What does SM&CR mean for paraplanners?
11 November 2019
The Senior Managers and Certified Persons legislation comes in on 1 December but to what extent does it apply to paraplanners? We talked to Steve Bailey of ATEB Consulting, Jo Campbell of Parasols and Kim Binks of Apricity Compliance about the issue
The Senior Managers and Certified Persons (SM&CR ) legislation aims to ensure that the people in a business who can impact upon the client are properly regulated and appropriate for the role. Paraplanners are most likely to fall under the latter Certified Persons section.
However, whether paraplanners are affected will depend on the role they undertake within the business.
Steve Bailey of ATEB Consulting says: “The likelihood is that most paraplanners will need to be certificated. The key is to consider what the individual actually does.
“If the individual is within the jurisdiction of the SM&CR it will be under the ‘Client dealing function’. The initial version of this function was insufficiently tightly defined and could have been taken as including all administration staff, for example, when this was never the intention. The FCA included clarification on the definition in its final guides and papers.”
The final description of this function in the FCA Guide for firms is: This function will be expanded from the current CF30 function to apply to any person dealing in or arranging investments with clients, including retail and professional clients and eligible counterparties.
This will include:
• financial advisers
• people who are involved in corporate finance business
• people who are involved in dealing or arranging deals in investments
• investment managers.
The relevant rules are SYSC 27.8.22A (and guidance at SYSC 27.8.22B), which essentially state that the client-dealing FCA certification function does not apply to purely administrative roles even though they involve customer contact nor does it apply to someone who has no scope to choose, decide or reach a judgement on what should be done in a given situation, and whose tasks do not require them to exercise significant technical skill.
But, as Jo Campbell and Kim Binks highlight, the FCA has said it is up to the individual firms to decide whether paraplanners should be considered to hold the client dealing function. The FCA stance is that it ‘provides firms with flexibility to exercise judgement on whether a role requires certification‘.
“It really comes down to what a paraplanner does within a business “and how much of an impact they may have,” say Campbell and Binks. “It will depend on the complexity of the role, how automated the work is and whether it involves exercising discretion or judgement. Obviously, the more discretion, complexity and judgement involved, the more chance that role will be required to be certified.”
They add that those on investment panels or creators of central investment portfolios (CIPs), client retirement portfolios (CRPs), who undertake platform due diligence and conduct complex strategies for clients “should certainly be certified”, along with those who are involved integrally in any business decisions and participate in client meetings.
However, they add that if a paraplanner writes largely automated reports and does not get involved with any business, fund or provider decisions, they “may not require certification”.
Bailey agrees: “If the role is simple or largely automated then they might not need to be certificated. If the role involves exercising discretion or judgment in terms of regulated activity then they probably will need to be certificated.”

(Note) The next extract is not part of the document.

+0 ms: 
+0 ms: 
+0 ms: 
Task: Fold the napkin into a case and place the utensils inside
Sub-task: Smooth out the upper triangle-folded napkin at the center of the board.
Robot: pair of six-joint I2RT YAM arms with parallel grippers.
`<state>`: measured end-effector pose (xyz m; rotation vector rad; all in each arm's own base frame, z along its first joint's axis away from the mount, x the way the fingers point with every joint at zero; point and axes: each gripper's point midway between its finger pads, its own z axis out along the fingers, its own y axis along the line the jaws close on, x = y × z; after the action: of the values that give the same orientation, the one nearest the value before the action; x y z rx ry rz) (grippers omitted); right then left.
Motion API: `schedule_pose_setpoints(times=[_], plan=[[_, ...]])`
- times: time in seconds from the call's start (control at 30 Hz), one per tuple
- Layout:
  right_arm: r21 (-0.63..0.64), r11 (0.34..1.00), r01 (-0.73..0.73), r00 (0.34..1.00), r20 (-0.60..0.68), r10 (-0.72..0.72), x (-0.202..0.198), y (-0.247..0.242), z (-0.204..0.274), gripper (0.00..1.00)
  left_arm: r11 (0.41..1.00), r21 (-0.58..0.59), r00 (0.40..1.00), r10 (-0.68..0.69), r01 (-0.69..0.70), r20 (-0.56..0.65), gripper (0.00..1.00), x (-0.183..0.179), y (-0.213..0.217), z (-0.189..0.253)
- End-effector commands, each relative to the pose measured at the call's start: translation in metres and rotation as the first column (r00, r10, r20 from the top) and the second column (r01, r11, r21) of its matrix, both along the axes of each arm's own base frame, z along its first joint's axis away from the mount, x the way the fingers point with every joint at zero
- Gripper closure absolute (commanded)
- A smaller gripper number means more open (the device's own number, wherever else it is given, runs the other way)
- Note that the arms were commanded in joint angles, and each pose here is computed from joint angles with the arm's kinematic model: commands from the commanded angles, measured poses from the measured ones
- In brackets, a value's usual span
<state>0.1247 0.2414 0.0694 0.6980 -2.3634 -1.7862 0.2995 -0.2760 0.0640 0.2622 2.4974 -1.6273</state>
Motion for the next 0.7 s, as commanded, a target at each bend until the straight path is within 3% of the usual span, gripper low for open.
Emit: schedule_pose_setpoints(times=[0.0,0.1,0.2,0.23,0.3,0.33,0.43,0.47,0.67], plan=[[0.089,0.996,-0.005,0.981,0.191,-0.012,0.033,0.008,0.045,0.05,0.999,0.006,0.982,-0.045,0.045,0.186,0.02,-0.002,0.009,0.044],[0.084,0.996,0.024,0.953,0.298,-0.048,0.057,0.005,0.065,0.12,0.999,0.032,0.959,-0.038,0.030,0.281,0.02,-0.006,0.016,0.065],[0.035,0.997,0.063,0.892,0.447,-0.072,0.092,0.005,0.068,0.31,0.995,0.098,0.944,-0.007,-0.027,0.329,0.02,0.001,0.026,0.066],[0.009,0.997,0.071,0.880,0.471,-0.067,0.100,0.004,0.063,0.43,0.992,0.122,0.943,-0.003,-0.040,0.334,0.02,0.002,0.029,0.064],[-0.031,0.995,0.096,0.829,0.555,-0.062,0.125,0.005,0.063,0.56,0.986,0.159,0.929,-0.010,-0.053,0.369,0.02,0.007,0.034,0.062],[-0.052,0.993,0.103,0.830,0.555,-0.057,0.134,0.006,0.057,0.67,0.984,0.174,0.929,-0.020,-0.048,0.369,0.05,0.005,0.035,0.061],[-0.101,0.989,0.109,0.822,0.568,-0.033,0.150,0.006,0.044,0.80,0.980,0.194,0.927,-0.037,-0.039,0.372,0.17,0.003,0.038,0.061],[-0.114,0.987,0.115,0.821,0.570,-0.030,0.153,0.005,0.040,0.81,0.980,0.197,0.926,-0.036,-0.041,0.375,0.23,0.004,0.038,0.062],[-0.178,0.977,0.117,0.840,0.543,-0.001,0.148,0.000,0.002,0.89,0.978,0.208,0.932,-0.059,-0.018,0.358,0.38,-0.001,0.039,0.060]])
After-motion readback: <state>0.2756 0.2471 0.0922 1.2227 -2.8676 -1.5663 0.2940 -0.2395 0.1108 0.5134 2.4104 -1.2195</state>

For external paraplanners, the position is less clear, Bailey says. “The headline answer is that SM&CR does not apply to firms that are not authorised under FSMA.” This implies that if the firm/paraplanner is authorised then the SM&CR does apply, otherwise it does not apply.
However, he adds that adviser firms need to note the following reminder: “If your firm relies on a third party for the operational functions of the firm, your firm is still fully responsible for carrying out all of its regulatory obligations. While you may outsource the function, you can’t outsource accountability for this function.” (FCA – Guide for FCA solo-regulated firms)
Bailey continues: “This probably means that the firm needs to have an appropriate contract and service standard in place and that appropriate due diligence is undertaken on the paraplanning firm and the individual paraplanners to ensure that the service is of the right quality and standards within the paraplanning firm are complementary to the requirements of SM&CR. Paraplanner firms should consider how they can achieve this.”
And, of course, as Campbell and Binks point out, there will always be those who won’t fit squarely in either camp, such as the external paraplanner who is acts as a member of the team and from whom advice is taken on investment and business decisions, and the internal paraplanner who occasionally helps out with the investment panel.
“Each advisory firm is different, and each paraplanner is different and this creates the 50 shades of paraplanner we see, which can only be a positive thing!
“You know your business best and what may be necessary and what may not. Their advice is “to use discretion but err on the side of caution”. hence, if a firm is any doubt it is better it arranges for its paraplanners to be certified.